_What is expected_
Among the lines of the records, please find those that contain the word "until" and copy them.
○ ○ ○
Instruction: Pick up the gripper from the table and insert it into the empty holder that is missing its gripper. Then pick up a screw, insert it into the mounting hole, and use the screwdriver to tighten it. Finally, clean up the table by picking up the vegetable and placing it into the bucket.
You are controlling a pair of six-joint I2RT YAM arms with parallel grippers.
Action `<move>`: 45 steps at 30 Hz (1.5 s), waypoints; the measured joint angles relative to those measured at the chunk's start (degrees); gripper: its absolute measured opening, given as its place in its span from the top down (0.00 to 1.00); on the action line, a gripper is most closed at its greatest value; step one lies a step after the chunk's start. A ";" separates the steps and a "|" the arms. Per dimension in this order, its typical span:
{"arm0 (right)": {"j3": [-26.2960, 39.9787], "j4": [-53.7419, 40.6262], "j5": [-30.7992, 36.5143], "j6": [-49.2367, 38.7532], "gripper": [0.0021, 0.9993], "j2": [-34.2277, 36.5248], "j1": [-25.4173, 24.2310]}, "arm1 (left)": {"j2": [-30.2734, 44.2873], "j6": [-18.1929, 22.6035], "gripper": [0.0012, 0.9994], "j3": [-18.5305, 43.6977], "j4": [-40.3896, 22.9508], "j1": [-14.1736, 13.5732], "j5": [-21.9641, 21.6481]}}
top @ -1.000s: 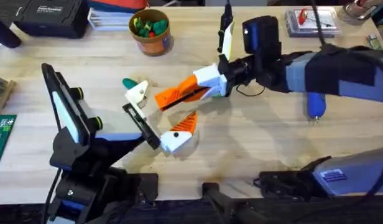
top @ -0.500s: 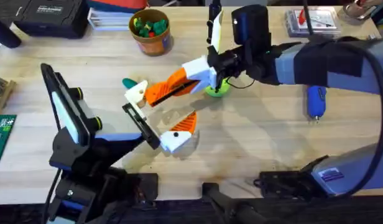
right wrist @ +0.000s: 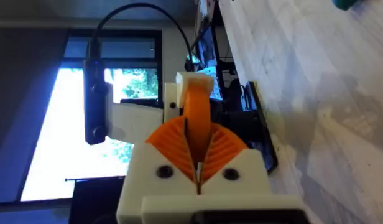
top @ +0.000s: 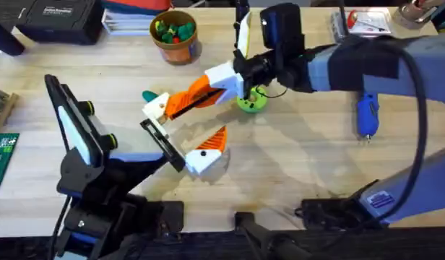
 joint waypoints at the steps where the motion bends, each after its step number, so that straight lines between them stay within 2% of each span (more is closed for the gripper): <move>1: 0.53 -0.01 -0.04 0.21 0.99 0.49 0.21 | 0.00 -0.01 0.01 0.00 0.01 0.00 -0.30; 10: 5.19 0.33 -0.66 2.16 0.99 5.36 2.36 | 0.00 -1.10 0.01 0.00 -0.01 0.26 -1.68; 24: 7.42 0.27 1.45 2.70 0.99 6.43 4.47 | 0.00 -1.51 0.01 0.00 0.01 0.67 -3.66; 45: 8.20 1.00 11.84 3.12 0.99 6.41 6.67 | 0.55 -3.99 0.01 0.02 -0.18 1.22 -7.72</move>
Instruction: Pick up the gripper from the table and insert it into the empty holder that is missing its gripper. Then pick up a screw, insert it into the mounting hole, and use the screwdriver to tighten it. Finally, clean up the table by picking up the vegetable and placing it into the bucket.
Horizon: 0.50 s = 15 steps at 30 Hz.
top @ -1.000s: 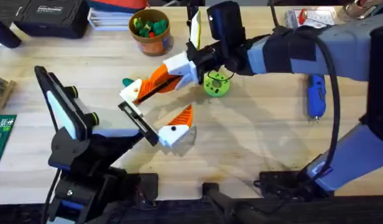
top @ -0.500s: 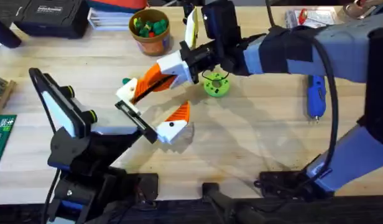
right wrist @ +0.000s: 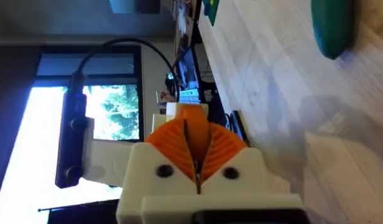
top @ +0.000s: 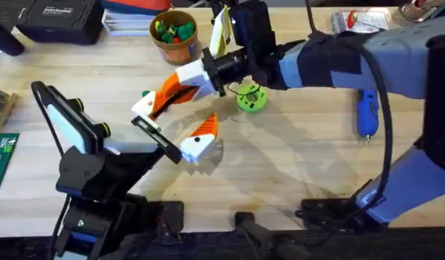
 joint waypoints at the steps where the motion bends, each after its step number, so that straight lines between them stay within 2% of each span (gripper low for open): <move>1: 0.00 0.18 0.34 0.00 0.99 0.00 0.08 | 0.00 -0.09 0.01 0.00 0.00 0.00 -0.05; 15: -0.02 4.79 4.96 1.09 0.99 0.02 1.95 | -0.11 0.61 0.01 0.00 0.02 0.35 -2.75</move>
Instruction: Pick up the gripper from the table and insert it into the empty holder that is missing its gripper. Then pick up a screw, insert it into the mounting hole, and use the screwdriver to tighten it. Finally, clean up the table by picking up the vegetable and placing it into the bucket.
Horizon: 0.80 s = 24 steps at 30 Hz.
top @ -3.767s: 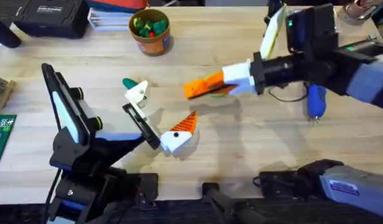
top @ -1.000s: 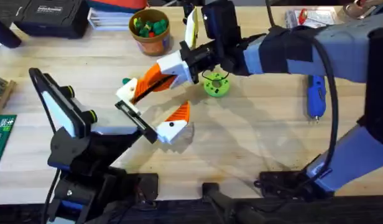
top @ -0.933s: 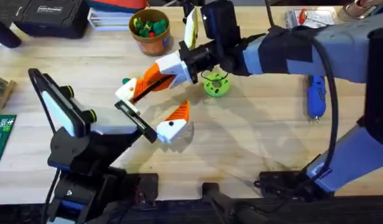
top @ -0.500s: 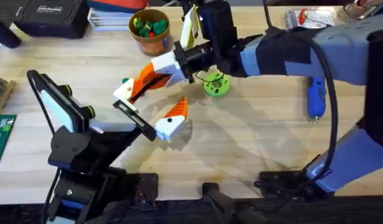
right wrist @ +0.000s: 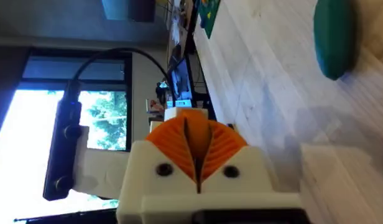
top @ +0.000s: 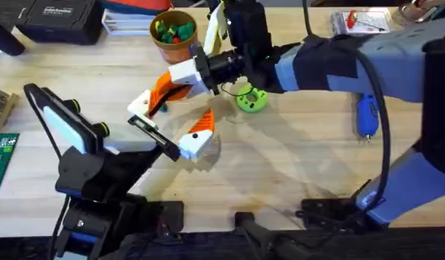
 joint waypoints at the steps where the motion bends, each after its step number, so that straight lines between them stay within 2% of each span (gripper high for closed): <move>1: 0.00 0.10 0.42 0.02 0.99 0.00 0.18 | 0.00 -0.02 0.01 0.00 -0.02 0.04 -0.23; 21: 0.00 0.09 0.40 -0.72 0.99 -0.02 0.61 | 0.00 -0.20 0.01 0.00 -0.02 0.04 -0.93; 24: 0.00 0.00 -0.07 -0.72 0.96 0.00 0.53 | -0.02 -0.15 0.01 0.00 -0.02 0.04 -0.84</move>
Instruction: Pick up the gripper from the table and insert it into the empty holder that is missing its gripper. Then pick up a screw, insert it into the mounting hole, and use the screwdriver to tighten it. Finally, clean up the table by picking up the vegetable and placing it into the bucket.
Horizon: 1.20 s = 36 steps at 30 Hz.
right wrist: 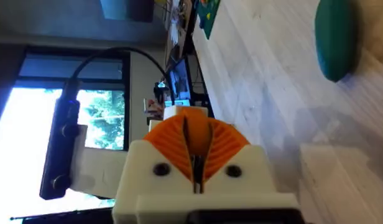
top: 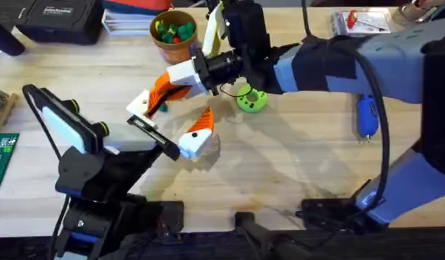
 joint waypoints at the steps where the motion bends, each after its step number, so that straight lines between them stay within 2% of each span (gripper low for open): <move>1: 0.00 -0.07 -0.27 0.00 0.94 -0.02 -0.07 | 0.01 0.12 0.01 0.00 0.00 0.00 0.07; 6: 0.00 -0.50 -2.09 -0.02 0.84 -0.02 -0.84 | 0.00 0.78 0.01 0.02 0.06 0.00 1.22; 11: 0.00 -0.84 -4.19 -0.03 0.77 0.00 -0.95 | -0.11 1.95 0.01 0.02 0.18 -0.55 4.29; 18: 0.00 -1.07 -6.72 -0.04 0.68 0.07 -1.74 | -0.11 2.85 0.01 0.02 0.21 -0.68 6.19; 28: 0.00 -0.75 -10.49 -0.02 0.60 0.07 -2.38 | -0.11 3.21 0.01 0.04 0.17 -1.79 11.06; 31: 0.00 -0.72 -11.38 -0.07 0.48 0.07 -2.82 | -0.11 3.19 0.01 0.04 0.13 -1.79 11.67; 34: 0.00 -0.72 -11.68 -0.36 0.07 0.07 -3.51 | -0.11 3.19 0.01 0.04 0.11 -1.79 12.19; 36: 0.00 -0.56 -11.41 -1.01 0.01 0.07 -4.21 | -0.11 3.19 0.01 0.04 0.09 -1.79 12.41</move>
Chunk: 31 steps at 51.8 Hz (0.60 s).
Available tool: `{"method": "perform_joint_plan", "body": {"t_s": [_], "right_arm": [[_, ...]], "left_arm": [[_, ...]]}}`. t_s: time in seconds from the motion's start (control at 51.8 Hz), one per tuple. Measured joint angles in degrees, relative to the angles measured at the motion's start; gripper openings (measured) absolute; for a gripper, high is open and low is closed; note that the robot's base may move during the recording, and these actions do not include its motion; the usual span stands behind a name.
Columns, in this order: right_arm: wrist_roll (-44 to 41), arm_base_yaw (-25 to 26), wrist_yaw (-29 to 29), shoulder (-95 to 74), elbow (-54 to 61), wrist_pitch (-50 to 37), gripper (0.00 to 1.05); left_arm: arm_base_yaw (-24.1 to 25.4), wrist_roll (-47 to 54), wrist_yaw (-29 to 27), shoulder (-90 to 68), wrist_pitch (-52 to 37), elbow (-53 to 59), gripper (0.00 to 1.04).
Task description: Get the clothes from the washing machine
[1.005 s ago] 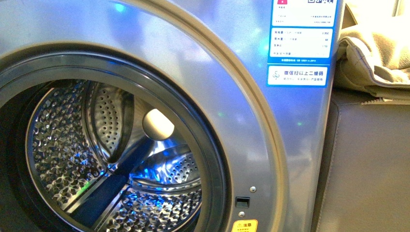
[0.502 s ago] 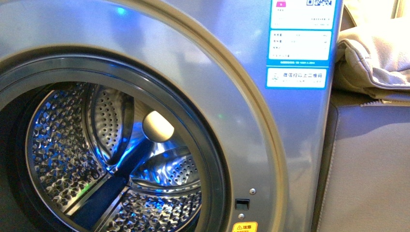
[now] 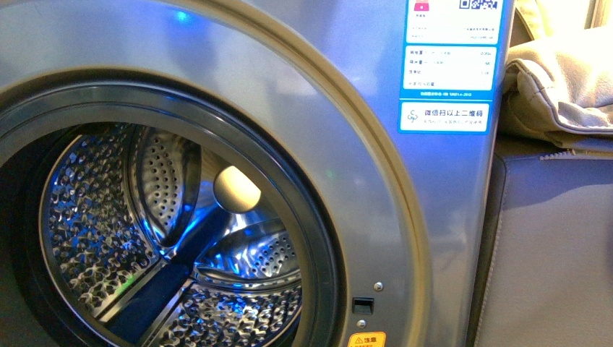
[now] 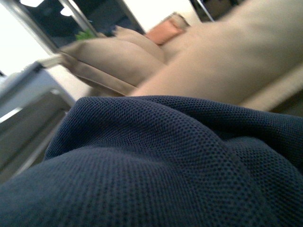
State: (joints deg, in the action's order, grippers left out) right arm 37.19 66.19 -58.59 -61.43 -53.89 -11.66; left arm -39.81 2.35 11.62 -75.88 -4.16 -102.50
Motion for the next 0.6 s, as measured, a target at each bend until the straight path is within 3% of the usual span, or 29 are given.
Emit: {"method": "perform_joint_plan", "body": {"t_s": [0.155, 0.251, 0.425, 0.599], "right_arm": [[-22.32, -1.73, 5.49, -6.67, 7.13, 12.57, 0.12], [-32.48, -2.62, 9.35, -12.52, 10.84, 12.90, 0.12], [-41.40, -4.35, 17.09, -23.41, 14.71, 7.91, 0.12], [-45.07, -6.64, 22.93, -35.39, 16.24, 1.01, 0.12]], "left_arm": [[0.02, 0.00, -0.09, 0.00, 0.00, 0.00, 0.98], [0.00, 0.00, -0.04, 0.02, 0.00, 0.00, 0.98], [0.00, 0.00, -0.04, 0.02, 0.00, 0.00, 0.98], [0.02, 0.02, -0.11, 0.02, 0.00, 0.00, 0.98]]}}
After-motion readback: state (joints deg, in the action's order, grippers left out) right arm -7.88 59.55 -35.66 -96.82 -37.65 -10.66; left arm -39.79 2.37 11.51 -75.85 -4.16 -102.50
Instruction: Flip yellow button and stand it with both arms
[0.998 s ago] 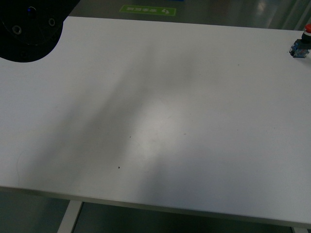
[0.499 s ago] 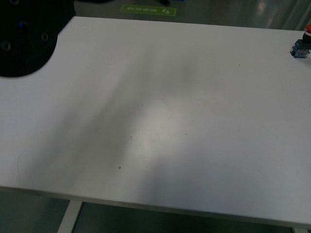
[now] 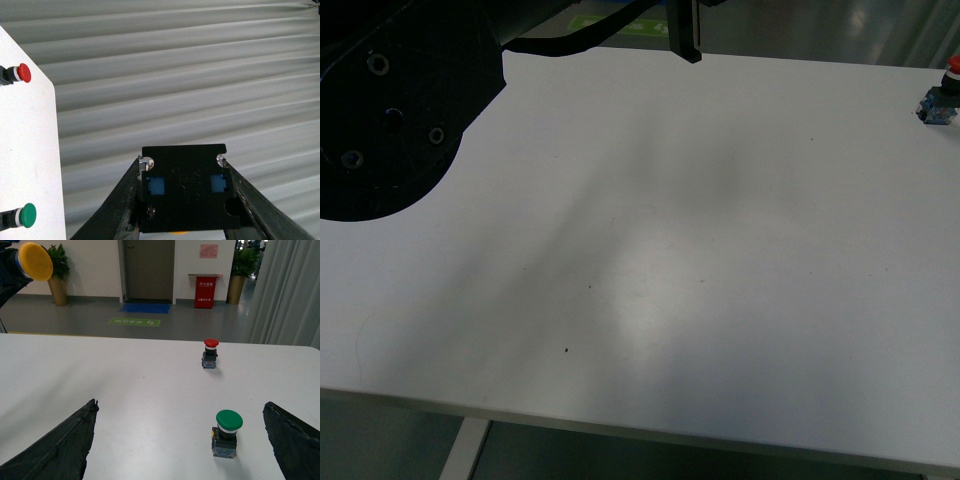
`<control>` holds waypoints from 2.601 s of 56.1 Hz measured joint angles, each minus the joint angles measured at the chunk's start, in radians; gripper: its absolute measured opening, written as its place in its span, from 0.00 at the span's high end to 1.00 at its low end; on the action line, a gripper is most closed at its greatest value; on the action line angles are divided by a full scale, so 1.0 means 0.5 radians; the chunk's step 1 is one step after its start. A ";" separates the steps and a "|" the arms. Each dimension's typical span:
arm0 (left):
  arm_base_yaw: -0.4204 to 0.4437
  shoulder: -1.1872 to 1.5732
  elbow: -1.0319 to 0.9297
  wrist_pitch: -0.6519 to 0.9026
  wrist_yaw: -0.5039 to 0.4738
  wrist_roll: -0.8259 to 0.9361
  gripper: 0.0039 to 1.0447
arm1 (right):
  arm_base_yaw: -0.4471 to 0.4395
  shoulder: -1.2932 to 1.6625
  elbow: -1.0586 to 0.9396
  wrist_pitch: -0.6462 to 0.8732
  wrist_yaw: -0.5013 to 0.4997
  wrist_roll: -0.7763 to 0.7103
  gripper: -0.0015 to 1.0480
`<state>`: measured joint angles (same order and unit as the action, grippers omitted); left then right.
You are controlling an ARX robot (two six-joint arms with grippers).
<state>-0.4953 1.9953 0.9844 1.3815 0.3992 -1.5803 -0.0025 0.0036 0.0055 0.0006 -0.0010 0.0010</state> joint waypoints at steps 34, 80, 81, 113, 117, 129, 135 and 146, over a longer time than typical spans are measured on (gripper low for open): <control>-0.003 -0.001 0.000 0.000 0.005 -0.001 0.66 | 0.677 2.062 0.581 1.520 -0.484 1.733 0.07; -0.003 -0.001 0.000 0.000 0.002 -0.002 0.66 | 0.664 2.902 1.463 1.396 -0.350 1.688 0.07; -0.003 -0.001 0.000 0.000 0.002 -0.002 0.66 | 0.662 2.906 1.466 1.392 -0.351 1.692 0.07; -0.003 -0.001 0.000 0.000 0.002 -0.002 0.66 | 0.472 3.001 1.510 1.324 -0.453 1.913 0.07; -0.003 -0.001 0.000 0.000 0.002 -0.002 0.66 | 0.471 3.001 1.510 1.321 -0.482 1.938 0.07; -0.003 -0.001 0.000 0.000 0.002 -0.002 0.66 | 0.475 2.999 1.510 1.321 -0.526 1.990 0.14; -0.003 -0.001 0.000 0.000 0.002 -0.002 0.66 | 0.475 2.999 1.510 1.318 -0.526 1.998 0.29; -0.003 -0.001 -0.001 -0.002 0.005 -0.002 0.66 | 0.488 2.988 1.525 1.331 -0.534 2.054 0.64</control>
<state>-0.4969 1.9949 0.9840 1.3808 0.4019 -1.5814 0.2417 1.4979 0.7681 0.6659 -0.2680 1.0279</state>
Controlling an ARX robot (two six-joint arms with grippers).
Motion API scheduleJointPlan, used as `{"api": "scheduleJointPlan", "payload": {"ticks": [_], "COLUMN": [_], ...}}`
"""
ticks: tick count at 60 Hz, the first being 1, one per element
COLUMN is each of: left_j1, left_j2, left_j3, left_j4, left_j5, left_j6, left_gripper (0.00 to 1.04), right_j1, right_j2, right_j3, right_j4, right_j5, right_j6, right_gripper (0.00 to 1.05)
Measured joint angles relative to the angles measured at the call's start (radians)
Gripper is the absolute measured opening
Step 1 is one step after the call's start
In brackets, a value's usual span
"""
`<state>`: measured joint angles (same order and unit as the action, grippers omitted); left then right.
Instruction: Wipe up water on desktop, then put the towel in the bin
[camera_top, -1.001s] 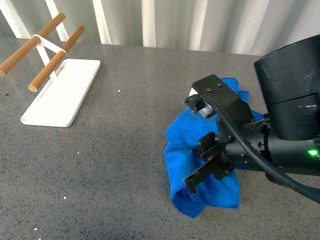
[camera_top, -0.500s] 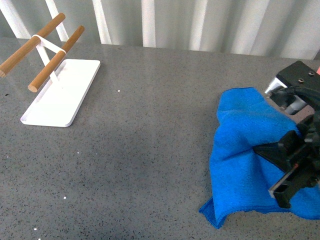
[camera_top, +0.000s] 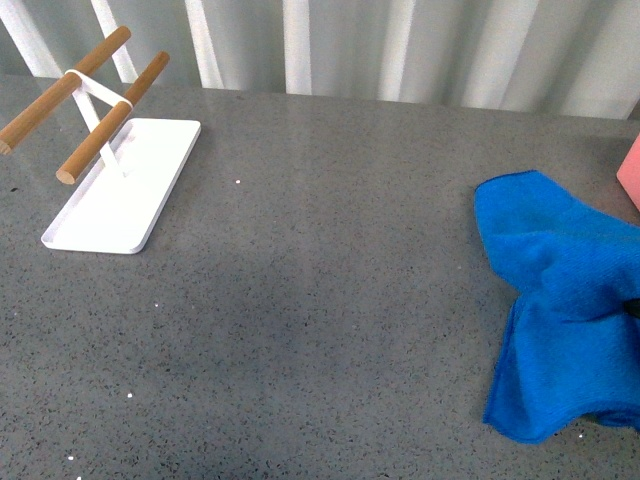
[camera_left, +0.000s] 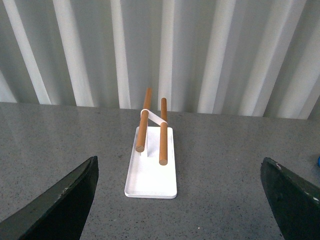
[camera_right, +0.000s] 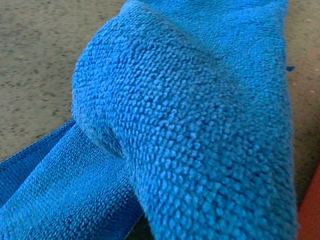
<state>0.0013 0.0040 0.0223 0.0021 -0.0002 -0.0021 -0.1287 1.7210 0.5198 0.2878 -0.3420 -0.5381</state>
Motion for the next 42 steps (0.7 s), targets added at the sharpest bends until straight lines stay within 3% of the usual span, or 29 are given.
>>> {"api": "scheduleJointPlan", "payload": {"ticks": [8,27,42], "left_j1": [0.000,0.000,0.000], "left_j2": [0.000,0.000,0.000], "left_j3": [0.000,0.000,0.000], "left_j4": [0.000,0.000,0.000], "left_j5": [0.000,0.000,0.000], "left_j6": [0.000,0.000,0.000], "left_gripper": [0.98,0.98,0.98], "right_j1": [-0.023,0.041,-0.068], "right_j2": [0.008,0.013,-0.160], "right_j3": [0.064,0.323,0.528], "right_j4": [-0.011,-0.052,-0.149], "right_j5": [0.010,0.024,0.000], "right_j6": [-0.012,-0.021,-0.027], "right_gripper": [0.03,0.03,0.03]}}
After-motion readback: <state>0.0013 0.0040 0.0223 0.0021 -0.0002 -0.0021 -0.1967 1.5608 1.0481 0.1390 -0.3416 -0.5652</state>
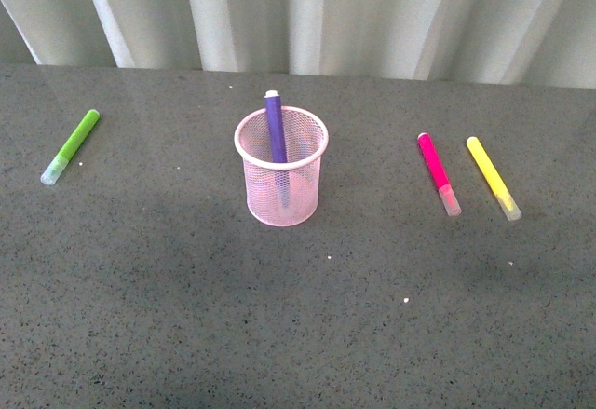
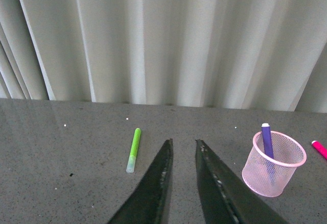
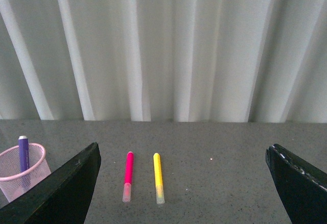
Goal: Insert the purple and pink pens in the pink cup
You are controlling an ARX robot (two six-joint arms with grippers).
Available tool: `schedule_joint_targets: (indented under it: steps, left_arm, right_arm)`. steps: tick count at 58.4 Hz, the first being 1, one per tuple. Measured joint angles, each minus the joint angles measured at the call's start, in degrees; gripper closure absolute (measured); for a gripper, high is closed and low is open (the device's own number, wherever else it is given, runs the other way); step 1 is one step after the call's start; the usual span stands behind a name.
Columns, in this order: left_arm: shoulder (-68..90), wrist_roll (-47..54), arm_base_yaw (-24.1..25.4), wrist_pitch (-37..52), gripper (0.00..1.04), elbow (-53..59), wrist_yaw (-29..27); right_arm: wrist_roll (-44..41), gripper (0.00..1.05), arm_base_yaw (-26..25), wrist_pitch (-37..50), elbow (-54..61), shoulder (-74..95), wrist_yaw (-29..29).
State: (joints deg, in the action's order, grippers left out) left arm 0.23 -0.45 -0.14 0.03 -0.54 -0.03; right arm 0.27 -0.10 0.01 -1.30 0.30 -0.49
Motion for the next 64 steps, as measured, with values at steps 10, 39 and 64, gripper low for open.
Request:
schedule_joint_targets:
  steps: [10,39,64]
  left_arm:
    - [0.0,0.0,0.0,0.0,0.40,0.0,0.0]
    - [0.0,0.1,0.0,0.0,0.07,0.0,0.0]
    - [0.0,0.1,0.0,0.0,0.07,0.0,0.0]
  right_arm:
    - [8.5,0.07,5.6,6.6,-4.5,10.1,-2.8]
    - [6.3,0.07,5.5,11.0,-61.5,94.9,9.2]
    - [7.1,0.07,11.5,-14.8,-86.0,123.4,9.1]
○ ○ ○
_Solved exercise_
Motion for the next 0.6 s, as measured, a target at each bend until the straight path is within 3% of the usual span, or 29 are given.
Motion for the next 42 steps (0.7 s), targets added at the sharpest bends until straight lines stay within 3% of the usual span, or 29 are given.

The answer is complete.